The Nuclear Regulatory Commission has suggested that Mitsubishi Heavy Industries (TYO: 7011) used the wrong equipment to fix California’s San Onofre nuclear plant.
According to the NRC, Mitusbishi didn’t verify whether tubes being used in a mock-up generator to study potential repairs matched specifications for such tubing in the San Onofre nuclear plant. More than 1,000 such tubes are in question.
The plant has been shut down since January after excessive wear to the tubing, which carries radioactive water, resulted in a tube break and the release of trace amounts of radiation, Insurance Journal reports.
The NRC questioned Southern California Edison’s idea of restarting one of the two shut-down reactors and then running it at low power in an effort to stop the vibrations that have been consistently damaging tubes. Southern California operates the San Onofre plant, and the NRC is due to issue a decision on how the plant should be handled by March of next year.
The real problem appears to be that Mitsubishi was about to use the results from this flawed testing to set up further research, meaning future work could have resulted from these poorly-executed tests.

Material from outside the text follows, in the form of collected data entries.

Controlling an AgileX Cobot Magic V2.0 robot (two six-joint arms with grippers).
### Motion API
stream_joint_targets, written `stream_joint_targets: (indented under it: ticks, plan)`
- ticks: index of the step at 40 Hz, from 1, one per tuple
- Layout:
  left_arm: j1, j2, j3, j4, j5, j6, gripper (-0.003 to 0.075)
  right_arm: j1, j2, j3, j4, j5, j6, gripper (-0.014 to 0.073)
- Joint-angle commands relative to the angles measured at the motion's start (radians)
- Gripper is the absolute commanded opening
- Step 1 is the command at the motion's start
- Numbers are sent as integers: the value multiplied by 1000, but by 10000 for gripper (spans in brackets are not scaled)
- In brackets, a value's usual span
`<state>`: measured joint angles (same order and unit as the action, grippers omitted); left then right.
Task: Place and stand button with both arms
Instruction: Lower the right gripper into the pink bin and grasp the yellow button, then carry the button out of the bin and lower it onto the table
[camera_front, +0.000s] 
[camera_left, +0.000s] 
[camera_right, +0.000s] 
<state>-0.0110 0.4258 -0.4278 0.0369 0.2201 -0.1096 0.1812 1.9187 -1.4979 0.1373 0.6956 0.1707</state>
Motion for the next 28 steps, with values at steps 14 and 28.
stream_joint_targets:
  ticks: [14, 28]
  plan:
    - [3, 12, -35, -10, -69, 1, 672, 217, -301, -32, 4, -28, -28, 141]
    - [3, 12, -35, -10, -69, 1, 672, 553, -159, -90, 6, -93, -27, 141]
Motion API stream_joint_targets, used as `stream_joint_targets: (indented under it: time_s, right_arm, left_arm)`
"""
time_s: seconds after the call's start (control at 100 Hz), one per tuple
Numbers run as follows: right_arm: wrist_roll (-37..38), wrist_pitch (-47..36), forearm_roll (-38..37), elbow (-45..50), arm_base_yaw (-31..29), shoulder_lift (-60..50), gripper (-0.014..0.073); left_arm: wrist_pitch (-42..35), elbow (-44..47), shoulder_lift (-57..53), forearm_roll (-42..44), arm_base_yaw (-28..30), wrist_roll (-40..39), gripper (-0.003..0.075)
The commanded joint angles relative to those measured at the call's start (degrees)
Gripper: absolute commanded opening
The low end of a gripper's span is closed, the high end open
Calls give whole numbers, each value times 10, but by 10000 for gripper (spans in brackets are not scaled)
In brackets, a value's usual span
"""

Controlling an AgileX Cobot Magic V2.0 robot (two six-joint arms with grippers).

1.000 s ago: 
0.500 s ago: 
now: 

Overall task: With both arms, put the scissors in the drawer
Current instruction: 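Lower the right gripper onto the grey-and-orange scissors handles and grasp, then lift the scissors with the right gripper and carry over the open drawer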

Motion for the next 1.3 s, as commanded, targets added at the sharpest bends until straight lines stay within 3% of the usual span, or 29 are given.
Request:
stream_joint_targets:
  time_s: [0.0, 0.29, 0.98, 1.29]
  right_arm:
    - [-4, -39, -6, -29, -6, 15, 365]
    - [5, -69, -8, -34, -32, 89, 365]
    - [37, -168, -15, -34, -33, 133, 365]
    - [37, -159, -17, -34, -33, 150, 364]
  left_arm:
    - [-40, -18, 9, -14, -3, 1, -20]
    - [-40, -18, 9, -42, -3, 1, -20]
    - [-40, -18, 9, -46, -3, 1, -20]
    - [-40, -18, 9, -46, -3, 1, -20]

Federal officials have already targeted Mitsubishi over related issues; apparently, company officials had not judged accurately how water and steam would flow within the nuclear reactors, thus resulting in design flaws that lie at the heart of the tubing wear issues.
While wear is expected in steam generator tubing, the San Onofre generators had been replaced in a $670 million operation and just started operating in April 2010 and February 2011 respectively. The short operating time is why the amount of erosion and wear concerned investigators.